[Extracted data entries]
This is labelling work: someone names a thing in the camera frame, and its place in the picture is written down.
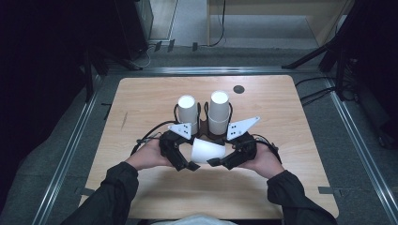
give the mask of dark fabric
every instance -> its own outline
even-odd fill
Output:
[[[305,196],[304,187],[291,172],[281,172],[267,184],[268,200],[282,206],[285,225],[337,224],[332,214]]]
[[[126,224],[137,177],[138,172],[126,162],[109,169],[96,192],[62,224]]]
[[[125,224],[138,188],[138,172],[122,162],[109,169],[99,189],[62,224]],[[289,171],[268,180],[268,200],[282,206],[285,225],[337,224],[336,219],[305,197],[304,187]]]

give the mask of person's right arm
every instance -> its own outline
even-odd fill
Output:
[[[253,170],[268,179],[268,200],[282,206],[284,224],[337,224],[332,214],[305,196],[299,179],[284,169],[266,145],[258,143],[255,159],[239,167]]]

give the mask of person's right hand
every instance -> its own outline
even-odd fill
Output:
[[[284,167],[279,160],[273,155],[271,150],[262,143],[257,144],[257,154],[255,158],[240,164],[239,167],[255,171],[267,179],[284,171]]]

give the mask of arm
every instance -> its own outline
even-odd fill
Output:
[[[240,167],[268,179],[268,200],[282,206],[286,225],[337,224],[333,215],[305,196],[299,179],[286,171],[265,145],[258,143],[255,159]]]
[[[159,140],[152,140],[126,161],[109,169],[96,192],[62,224],[124,225],[137,192],[138,171],[156,166],[171,164],[161,156]]]

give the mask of stacked cups
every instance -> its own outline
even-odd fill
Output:
[[[195,98],[192,96],[182,96],[178,100],[178,122],[191,123],[191,135],[198,131],[197,124],[198,108]]]
[[[211,133],[221,135],[226,132],[229,120],[229,97],[223,91],[211,94],[208,109],[208,128]]]

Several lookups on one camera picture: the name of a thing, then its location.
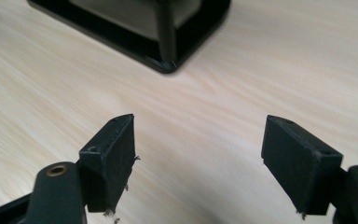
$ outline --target light wood surface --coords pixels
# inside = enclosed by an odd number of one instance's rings
[[[304,222],[260,151],[271,114],[343,153],[344,169],[358,164],[358,1],[234,0],[222,28],[165,77],[23,0],[0,0],[0,205],[128,113],[142,160],[120,224],[332,223],[333,206]]]

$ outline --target wood grain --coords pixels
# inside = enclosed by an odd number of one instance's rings
[[[142,160],[119,223],[304,223],[263,166],[265,119],[291,119],[343,153],[344,169],[358,164],[358,1],[234,0],[165,77],[26,1],[0,0],[0,205],[127,113]]]

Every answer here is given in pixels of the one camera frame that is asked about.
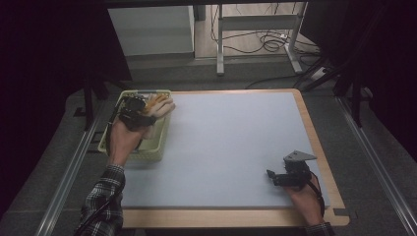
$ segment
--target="metal rail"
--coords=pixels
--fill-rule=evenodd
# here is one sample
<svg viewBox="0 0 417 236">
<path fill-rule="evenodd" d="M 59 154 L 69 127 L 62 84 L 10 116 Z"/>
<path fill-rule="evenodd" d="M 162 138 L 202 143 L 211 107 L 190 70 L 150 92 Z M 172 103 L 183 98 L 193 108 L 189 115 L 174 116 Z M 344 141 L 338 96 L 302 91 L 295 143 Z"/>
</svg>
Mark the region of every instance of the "metal rail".
<svg viewBox="0 0 417 236">
<path fill-rule="evenodd" d="M 39 227 L 37 228 L 36 233 L 34 235 L 51 235 L 55 227 L 56 221 L 58 220 L 58 216 L 61 213 L 65 201 L 67 200 L 71 187 L 73 186 L 74 180 L 76 179 L 80 166 L 83 163 L 84 156 L 89 147 L 89 142 L 93 137 L 95 128 L 100 118 L 100 114 L 103 111 L 104 104 L 105 101 L 98 102 L 96 116 L 92 121 L 92 124 L 89 127 L 89 129 L 84 132 L 83 137 L 80 140 L 76 151 L 74 152 L 71 162 L 68 165 L 68 168 L 65 171 L 61 179 L 61 182 L 55 191 L 54 196 L 52 197 L 52 202 L 49 204 L 45 212 L 45 215 L 43 216 L 43 219 L 40 221 Z"/>
<path fill-rule="evenodd" d="M 359 144 L 368 157 L 368 160 L 374 169 L 378 180 L 383 186 L 388 199 L 398 214 L 398 217 L 404 225 L 405 230 L 408 232 L 408 235 L 417 235 L 417 221 L 413 210 L 410 208 L 404 196 L 401 194 L 398 188 L 396 188 L 392 179 L 389 177 L 387 170 L 385 169 L 381 160 L 378 158 L 377 152 L 372 147 L 364 131 L 356 125 L 356 122 L 350 116 L 350 108 L 346 99 L 337 97 L 336 101 L 341 106 L 350 128 L 352 129 L 355 137 L 358 139 Z"/>
</svg>

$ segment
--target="black cable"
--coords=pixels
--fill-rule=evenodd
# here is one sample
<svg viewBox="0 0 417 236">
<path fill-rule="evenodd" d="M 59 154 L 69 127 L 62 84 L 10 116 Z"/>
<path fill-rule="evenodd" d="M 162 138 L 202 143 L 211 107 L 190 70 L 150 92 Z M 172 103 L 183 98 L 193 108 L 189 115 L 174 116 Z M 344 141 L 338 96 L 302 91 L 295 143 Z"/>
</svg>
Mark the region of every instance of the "black cable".
<svg viewBox="0 0 417 236">
<path fill-rule="evenodd" d="M 319 57 L 319 59 L 320 59 L 320 57 L 322 57 L 322 56 L 321 56 L 321 55 L 303 55 L 303 56 L 300 56 L 299 61 L 300 61 L 301 63 L 303 63 L 304 65 L 311 67 L 311 66 L 313 66 L 313 65 L 314 65 L 314 63 L 313 63 L 313 64 L 308 64 L 308 63 L 306 63 L 305 61 L 303 61 L 303 58 L 305 58 L 305 57 Z"/>
<path fill-rule="evenodd" d="M 303 55 L 311 55 L 311 56 L 322 56 L 321 52 L 309 52 L 309 51 L 304 51 L 299 49 L 298 47 L 294 46 L 293 50 L 295 52 L 297 52 L 298 54 L 303 54 Z"/>
<path fill-rule="evenodd" d="M 294 6 L 292 7 L 292 12 L 291 12 L 291 14 L 294 14 L 294 11 L 295 11 L 295 5 L 297 4 L 297 2 L 294 2 Z"/>
<path fill-rule="evenodd" d="M 242 15 L 242 13 L 239 11 L 239 8 L 237 8 L 237 4 L 236 4 L 236 11 L 237 11 L 240 15 Z"/>
<path fill-rule="evenodd" d="M 116 103 L 113 113 L 111 114 L 111 117 L 108 120 L 107 131 L 106 131 L 106 136 L 105 136 L 105 142 L 106 142 L 105 148 L 106 148 L 107 155 L 110 155 L 110 137 L 111 137 L 111 129 L 113 128 L 114 119 L 116 119 L 117 115 L 119 114 L 120 105 L 122 104 L 122 102 L 126 101 L 126 99 L 127 97 L 124 96 Z"/>
<path fill-rule="evenodd" d="M 307 69 L 307 71 L 305 73 L 303 73 L 303 75 L 301 77 L 298 78 L 298 80 L 294 83 L 294 85 L 292 87 L 297 88 L 298 85 L 300 85 L 305 80 L 307 80 L 308 78 L 304 78 L 304 76 L 310 74 L 314 70 L 317 70 L 317 68 L 319 68 L 321 66 L 321 64 L 319 62 L 322 61 L 322 58 L 324 58 L 324 57 L 322 56 L 317 61 L 315 61 L 313 63 L 313 65 L 311 67 L 309 67 L 309 69 Z"/>
<path fill-rule="evenodd" d="M 239 14 L 241 14 L 242 15 L 242 13 L 239 11 L 239 9 L 238 9 L 238 6 L 237 6 L 237 4 L 236 4 L 236 10 L 239 12 Z M 279 7 L 279 3 L 276 5 L 276 7 L 275 7 L 275 10 L 274 10 L 274 13 L 276 14 L 276 12 L 277 12 L 277 9 L 278 9 L 278 7 Z M 217 6 L 217 8 L 216 8 L 216 10 L 215 10 L 215 13 L 214 13 L 214 15 L 212 14 L 212 5 L 210 5 L 210 16 L 211 16 L 211 32 L 210 32 L 210 37 L 211 37 L 211 39 L 213 40 L 213 41 L 215 41 L 216 43 L 218 43 L 218 40 L 217 40 L 217 38 L 215 37 L 215 33 L 214 33 L 214 19 L 215 19 L 215 16 L 217 15 L 217 11 L 218 11 L 218 6 Z M 266 51 L 268 51 L 268 52 L 275 52 L 275 51 L 278 51 L 279 50 L 279 48 L 280 47 L 282 47 L 282 45 L 284 44 L 284 42 L 283 42 L 283 39 L 282 38 L 280 38 L 280 37 L 276 37 L 276 36 L 272 36 L 272 35 L 270 35 L 269 33 L 271 32 L 271 30 L 269 29 L 269 30 L 267 30 L 267 31 L 253 31 L 253 32 L 248 32 L 248 33 L 240 33 L 240 34 L 236 34 L 236 35 L 231 35 L 231 36 L 227 36 L 227 37 L 223 37 L 222 39 L 224 40 L 224 39 L 228 39 L 228 38 L 232 38 L 232 37 L 237 37 L 237 36 L 243 36 L 243 35 L 250 35 L 250 34 L 254 34 L 254 33 L 259 33 L 259 32 L 265 32 L 266 34 L 265 35 L 263 35 L 263 36 L 261 36 L 260 37 L 260 42 L 262 43 L 262 45 L 261 45 L 261 47 L 260 48 L 258 48 L 258 49 L 255 49 L 255 50 L 253 50 L 253 51 L 243 51 L 243 50 L 240 50 L 240 49 L 237 49 L 237 48 L 235 48 L 235 47 L 231 47 L 231 46 L 224 46 L 223 45 L 223 47 L 224 48 L 229 48 L 229 49 L 232 49 L 232 50 L 235 50 L 235 51 L 238 51 L 238 52 L 241 52 L 241 53 L 247 53 L 247 54 L 251 54 L 251 53 L 255 53 L 255 52 L 258 52 L 258 51 L 260 51 L 260 50 L 262 50 L 262 49 L 264 49 L 264 50 L 266 50 Z M 270 37 L 275 37 L 276 39 L 272 39 L 272 40 L 266 40 L 266 38 L 268 37 L 268 36 L 270 36 Z"/>
<path fill-rule="evenodd" d="M 299 40 L 295 40 L 295 42 L 300 43 L 300 44 L 305 44 L 305 45 L 309 45 L 309 46 L 316 46 L 319 47 L 318 45 L 314 44 L 314 43 L 308 43 L 308 42 L 302 42 Z"/>
<path fill-rule="evenodd" d="M 268 81 L 274 81 L 274 80 L 280 80 L 280 79 L 289 79 L 289 78 L 296 78 L 296 77 L 301 77 L 304 76 L 306 73 L 303 73 L 301 75 L 294 75 L 294 76 L 285 76 L 285 77 L 274 77 L 274 78 L 268 78 L 268 79 L 263 79 L 263 80 L 259 80 L 259 81 L 255 81 L 252 82 L 250 84 L 248 84 L 247 86 L 245 86 L 245 89 L 249 89 L 249 87 L 258 84 L 258 83 L 263 83 L 263 82 L 268 82 Z"/>
<path fill-rule="evenodd" d="M 96 212 L 91 214 L 89 218 L 87 218 L 84 223 L 80 225 L 80 227 L 77 229 L 77 231 L 74 233 L 74 236 L 82 235 L 83 232 L 86 230 L 86 228 L 99 217 L 99 215 L 113 202 L 120 194 L 122 193 L 122 189 L 120 188 L 119 191 L 117 191 L 114 195 L 110 196 L 110 198 L 107 200 L 107 202 L 101 206 Z"/>
</svg>

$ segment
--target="dark curtain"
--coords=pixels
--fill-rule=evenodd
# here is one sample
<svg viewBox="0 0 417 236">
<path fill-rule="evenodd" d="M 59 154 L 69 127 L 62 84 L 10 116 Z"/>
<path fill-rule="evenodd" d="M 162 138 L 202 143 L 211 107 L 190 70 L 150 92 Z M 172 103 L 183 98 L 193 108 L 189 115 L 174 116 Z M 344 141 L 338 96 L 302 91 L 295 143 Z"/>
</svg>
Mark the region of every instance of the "dark curtain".
<svg viewBox="0 0 417 236">
<path fill-rule="evenodd" d="M 389 1 L 361 64 L 370 106 L 417 160 L 417 1 Z"/>
<path fill-rule="evenodd" d="M 131 80 L 104 5 L 11 2 L 0 3 L 1 213 L 36 166 L 67 97 L 83 88 L 84 78 Z"/>
</svg>

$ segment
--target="plaid shirt sleeve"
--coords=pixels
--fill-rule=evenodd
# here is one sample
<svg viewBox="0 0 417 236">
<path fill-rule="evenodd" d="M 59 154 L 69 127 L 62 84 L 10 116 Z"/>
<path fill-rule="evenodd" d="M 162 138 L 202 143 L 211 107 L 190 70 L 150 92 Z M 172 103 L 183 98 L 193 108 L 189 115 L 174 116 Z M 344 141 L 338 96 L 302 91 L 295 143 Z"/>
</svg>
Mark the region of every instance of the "plaid shirt sleeve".
<svg viewBox="0 0 417 236">
<path fill-rule="evenodd" d="M 330 223 L 313 225 L 306 227 L 306 233 L 308 236 L 333 236 L 335 235 Z"/>
<path fill-rule="evenodd" d="M 85 200 L 79 227 L 82 227 L 89 217 L 103 207 L 111 198 L 113 199 L 91 223 L 88 223 L 81 235 L 117 235 L 123 225 L 121 201 L 124 187 L 125 175 L 123 167 L 108 165 Z"/>
</svg>

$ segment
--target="plastic basket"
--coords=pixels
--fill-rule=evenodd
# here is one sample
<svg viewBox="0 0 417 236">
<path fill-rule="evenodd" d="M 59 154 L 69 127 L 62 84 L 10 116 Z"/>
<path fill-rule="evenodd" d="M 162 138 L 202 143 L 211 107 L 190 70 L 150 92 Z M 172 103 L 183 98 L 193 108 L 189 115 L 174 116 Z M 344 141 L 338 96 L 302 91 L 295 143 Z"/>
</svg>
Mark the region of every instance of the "plastic basket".
<svg viewBox="0 0 417 236">
<path fill-rule="evenodd" d="M 120 96 L 119 100 L 124 96 L 132 95 L 142 95 L 148 97 L 151 94 L 166 94 L 169 97 L 171 96 L 170 90 L 124 90 Z M 162 119 L 158 119 L 153 125 L 154 128 L 154 137 L 152 139 L 143 140 L 139 148 L 134 149 L 129 155 L 129 159 L 136 160 L 151 160 L 151 161 L 160 161 L 163 157 L 163 150 L 165 147 L 166 135 L 169 127 L 170 114 L 165 116 Z M 104 130 L 104 134 L 101 137 L 101 141 L 98 145 L 98 150 L 106 153 L 106 137 L 107 128 Z"/>
</svg>

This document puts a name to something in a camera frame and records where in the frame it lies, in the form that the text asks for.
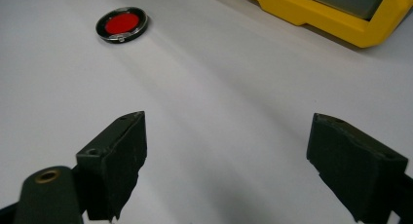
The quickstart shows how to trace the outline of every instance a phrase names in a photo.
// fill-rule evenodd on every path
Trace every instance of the yellow box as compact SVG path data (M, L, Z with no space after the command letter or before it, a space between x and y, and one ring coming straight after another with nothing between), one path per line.
M385 41L413 6L413 0L383 0L371 20L360 19L315 0L257 0L261 8L294 25L309 24L358 47Z

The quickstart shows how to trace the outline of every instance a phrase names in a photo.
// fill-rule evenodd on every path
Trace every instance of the yellow case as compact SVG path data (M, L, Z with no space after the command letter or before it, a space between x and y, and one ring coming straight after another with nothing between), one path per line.
M360 19L314 0L257 0L261 8L294 25L308 23L358 47L388 38L413 6L413 0L383 0L371 20Z

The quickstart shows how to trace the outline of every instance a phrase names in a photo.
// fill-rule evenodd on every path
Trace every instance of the red circle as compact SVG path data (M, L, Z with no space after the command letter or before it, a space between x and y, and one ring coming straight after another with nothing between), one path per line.
M128 32L139 23L139 17L131 13L123 13L110 19L105 29L110 34L119 34Z

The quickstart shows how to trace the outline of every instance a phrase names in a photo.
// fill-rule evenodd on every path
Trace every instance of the screw hole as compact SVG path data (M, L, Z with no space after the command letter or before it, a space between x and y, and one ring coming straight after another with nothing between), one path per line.
M56 169L48 170L45 171L41 174L39 174L36 178L35 181L36 183L49 183L52 182L53 180L57 179L57 177L60 175L60 171Z
M99 150L97 149L90 149L86 152L89 155L99 155Z

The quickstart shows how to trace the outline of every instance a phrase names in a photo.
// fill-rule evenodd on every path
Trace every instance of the white table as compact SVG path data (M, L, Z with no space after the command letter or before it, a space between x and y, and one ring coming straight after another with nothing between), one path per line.
M98 19L127 6L148 30L100 40ZM413 159L412 32L410 17L358 50L250 0L0 0L0 207L144 110L148 159L119 223L354 223L306 160L313 114Z

▸ Work item: Check each line of the data above for the word "This" and say how many lines have it. Give the number alone.

▸ Completed task: 2